The quote in question from Sotomayor has emerged as a rallying call for conservative critics who fear that she would offer opinions from the bench based less on the rule of law and more on her life experience, ethnicity, and gender. That debate is likely to play a central role in her Senate confirmation process.

"I think that when she's appearing before the Senate committee, in her confirmation process, I think all this nonsense that is being spewed out will be revealed for what it is," Obama said in the interview, clearly aware of how ethnicity and gender issues are taking hold in the debate.

His damage control underscored how the White House is eager to stay on message as the battle to publicly define the New York-based federal appeals judge picks up.

Obama's top spokesman, Robert Gibbs, told reporters about Sotomayor: "I think she'd say that her word choice in 2001 was poor."

Gibbs said he did not hear that from Sotomayor directly. He said he learned it from people who had talked to her; he did not identify them. Sotomayor has made no public statements since her nomination became official Tuesday and was not reachable for comment.

Sotomayor, who has served nearly 17 years on the federal bench, would be the first Hispanic, and third woman, to serve on the Supreme Court.

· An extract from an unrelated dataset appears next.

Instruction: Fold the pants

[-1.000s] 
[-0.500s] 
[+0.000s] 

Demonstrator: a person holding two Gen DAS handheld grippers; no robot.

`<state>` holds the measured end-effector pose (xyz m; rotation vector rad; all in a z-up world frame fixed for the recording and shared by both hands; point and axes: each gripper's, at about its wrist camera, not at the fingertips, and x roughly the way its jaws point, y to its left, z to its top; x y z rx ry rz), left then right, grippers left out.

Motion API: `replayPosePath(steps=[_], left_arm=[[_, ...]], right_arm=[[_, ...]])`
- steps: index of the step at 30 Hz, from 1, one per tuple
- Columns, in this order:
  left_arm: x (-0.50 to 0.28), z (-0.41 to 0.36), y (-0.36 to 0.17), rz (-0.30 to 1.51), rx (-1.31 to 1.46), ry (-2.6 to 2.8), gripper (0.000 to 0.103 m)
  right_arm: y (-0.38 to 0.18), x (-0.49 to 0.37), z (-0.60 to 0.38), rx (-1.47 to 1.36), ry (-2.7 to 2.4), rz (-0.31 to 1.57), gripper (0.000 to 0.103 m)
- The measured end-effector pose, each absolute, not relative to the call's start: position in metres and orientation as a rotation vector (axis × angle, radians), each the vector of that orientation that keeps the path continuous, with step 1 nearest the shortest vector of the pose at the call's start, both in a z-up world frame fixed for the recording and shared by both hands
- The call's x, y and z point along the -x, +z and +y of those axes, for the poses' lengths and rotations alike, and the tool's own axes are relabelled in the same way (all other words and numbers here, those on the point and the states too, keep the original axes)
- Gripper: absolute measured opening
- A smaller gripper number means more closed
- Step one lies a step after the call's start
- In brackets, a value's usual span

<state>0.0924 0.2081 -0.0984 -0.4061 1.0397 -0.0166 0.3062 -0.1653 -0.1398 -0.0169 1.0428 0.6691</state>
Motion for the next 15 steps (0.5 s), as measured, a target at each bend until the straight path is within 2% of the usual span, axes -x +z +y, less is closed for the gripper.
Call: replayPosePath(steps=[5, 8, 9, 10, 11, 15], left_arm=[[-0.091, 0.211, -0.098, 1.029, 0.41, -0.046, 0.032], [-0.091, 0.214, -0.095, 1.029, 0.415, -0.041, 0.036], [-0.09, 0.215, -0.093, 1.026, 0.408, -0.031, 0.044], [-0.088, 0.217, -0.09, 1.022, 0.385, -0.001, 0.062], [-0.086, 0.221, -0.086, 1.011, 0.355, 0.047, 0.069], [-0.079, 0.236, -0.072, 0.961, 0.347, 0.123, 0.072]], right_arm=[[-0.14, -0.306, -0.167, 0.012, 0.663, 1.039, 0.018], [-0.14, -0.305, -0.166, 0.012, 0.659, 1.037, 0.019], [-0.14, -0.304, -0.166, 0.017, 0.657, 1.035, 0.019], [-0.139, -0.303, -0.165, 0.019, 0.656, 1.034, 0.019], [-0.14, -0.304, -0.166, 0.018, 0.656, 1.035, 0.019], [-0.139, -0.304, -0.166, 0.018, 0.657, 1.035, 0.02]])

She said in 2001: "I would hope that a wise Latina woman with the richness of her experiences would more often than not reach a better conclusion than a white male who hasn't lived that life."

The comment came in a lecture, titled "A Latina Judge's Voice," that Sotomayor gave at the law school of the University of California, Berkeley. It came in the context of her saying that "our gender and national origins may and will make a difference in our judging."

After three days of suggesting that reporters and critics should not dwell on one sentence from a speech, the White House yesterday had a different message.

"If you look in the entire sweep of the essay that she wrote," Obama said in the NBC interview, "what's clear is that she was simply saying that her life experiences will give her information about the struggles and hardships that people are going through, that will make her a good judge."

Sotomayor appears headed for confirmation; she needs a majority vote in a Senate, where Democrats have 59 votes. But beyond the final vote, White House officials are pushing for a smooth confirmation, not one that bogs down them or their nominee. Plus, Obama wants a strong win, not a slim one.

Obama told NBC that part of the job of a Supreme Court justice was to stand in somebody else's shoes and that Sotomayor would do that. "That breadth of experience, that knowledge of how the world works, is part of what we want for a justice who's going be effective," Obama said.

At the time Sotomayor gave the 2001 speech, she was in the same appeals court job she holds now. She said then she was reminded daily that her decisions affected people and that she owed them "complete vigilance in checking my assumptions, presumptions, and perspectives."